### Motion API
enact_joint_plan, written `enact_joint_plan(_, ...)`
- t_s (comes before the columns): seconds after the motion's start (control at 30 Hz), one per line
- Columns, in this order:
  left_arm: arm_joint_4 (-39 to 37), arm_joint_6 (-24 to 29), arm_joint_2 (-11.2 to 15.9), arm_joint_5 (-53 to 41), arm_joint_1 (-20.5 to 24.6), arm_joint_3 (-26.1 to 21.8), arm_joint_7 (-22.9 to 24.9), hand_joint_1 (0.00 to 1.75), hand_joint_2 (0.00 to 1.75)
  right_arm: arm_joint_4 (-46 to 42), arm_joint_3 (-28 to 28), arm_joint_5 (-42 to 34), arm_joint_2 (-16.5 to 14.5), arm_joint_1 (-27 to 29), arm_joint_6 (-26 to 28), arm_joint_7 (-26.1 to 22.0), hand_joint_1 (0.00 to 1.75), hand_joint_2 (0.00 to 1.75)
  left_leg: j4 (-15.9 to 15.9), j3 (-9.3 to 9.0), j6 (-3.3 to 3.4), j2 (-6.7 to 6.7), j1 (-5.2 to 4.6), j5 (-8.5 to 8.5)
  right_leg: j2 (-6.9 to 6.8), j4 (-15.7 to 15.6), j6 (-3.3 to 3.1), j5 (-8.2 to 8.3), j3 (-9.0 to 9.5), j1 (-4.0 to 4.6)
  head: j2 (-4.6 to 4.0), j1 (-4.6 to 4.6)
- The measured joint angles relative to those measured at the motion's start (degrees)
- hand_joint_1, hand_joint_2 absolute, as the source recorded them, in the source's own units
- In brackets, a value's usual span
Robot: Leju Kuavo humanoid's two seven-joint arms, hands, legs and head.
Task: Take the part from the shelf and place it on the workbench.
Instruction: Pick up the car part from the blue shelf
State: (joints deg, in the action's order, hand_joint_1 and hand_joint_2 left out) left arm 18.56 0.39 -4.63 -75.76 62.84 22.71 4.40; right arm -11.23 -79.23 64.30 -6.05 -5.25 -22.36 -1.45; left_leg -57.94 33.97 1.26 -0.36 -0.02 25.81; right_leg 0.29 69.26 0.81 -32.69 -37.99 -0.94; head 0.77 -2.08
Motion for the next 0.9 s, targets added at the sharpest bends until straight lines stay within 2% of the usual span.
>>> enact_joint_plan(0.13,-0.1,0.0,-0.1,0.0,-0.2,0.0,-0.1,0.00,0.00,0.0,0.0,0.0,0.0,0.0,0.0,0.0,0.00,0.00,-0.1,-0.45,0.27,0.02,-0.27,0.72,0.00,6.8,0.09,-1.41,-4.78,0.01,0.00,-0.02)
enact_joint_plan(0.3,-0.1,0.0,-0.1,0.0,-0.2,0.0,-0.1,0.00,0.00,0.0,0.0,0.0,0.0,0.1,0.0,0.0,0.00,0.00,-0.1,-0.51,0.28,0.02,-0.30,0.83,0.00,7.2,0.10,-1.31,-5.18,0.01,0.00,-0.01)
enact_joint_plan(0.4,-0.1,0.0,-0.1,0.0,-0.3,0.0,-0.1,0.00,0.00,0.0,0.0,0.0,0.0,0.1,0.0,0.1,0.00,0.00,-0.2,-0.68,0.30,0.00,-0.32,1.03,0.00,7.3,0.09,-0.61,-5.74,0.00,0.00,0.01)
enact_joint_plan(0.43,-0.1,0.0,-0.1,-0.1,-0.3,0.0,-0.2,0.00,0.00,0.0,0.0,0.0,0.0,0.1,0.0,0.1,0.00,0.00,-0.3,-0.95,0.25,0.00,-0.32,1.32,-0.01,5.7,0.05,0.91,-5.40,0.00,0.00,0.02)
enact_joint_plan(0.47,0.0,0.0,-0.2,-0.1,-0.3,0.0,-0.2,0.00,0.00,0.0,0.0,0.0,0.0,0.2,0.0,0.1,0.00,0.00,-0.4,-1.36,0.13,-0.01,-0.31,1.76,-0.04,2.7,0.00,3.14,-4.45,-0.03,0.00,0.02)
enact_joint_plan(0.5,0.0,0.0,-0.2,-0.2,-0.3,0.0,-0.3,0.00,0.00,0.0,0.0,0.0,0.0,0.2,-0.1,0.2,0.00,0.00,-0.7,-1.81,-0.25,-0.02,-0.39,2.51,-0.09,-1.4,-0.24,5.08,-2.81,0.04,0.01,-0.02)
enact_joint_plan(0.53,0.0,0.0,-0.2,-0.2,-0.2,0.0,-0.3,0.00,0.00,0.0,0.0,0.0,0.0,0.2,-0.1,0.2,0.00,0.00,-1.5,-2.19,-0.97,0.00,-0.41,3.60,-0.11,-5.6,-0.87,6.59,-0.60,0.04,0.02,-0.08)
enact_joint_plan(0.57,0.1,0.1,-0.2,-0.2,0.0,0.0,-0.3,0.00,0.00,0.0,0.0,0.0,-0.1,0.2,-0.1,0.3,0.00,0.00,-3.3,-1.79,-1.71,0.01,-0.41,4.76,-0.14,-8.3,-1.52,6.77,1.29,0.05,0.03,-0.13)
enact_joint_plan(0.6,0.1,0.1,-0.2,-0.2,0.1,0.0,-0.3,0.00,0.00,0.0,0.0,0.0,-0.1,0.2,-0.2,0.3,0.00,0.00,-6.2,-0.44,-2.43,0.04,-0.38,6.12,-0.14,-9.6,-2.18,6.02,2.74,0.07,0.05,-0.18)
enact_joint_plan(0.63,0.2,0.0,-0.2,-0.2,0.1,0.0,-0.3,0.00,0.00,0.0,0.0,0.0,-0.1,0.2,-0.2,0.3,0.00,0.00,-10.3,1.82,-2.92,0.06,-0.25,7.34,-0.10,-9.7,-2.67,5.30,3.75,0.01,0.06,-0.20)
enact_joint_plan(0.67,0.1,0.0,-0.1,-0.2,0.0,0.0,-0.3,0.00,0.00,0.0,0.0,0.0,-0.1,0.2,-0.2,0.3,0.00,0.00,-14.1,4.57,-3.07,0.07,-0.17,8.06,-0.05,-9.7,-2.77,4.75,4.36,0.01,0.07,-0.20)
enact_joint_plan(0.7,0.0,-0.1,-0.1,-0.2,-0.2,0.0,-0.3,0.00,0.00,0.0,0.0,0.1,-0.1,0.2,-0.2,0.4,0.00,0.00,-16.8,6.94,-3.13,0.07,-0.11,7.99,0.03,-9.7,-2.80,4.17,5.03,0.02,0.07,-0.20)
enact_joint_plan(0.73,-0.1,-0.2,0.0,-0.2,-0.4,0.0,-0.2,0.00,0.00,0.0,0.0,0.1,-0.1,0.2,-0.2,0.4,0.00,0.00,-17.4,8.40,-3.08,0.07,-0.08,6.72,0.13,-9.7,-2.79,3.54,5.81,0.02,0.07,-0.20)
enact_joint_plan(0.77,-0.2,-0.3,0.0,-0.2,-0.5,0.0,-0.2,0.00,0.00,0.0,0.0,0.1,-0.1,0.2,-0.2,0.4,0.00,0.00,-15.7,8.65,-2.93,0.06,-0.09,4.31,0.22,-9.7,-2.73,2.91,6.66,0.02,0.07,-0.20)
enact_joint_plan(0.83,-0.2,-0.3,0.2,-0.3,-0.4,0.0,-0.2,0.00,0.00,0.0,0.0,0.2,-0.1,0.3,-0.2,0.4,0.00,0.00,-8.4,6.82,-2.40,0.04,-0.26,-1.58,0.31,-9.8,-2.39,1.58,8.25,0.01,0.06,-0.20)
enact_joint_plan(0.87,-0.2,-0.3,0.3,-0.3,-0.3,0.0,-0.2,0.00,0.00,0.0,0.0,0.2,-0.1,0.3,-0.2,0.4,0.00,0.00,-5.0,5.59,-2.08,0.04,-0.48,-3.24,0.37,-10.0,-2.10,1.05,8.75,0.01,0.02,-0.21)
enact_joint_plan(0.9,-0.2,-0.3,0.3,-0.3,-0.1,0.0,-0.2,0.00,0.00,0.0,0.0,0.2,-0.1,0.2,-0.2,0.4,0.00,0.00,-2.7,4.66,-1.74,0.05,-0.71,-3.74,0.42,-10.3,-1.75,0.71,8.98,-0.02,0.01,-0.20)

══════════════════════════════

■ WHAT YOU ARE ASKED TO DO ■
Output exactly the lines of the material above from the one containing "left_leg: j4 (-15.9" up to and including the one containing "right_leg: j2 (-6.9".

■ ANSWER TO THIS EXERCISE ■
  left_leg: j4 (-15.9 to 15.9), j3 (-9.3 to 9.0), j6 (-3.3 to 3.4), j2 (-6.7 to 6.7), j1 (-5.2 to 4.6), j5 (-8.5 to 8.5)
  right_leg: j2 (-6.9 to 6.8), j4 (-15.7 to 15.6), j6 (-3.3 to 3.1), j5 (-8.2 to 8.3), j3 (-9.0 to 9.5), j1 (-4.0 to 4.6)

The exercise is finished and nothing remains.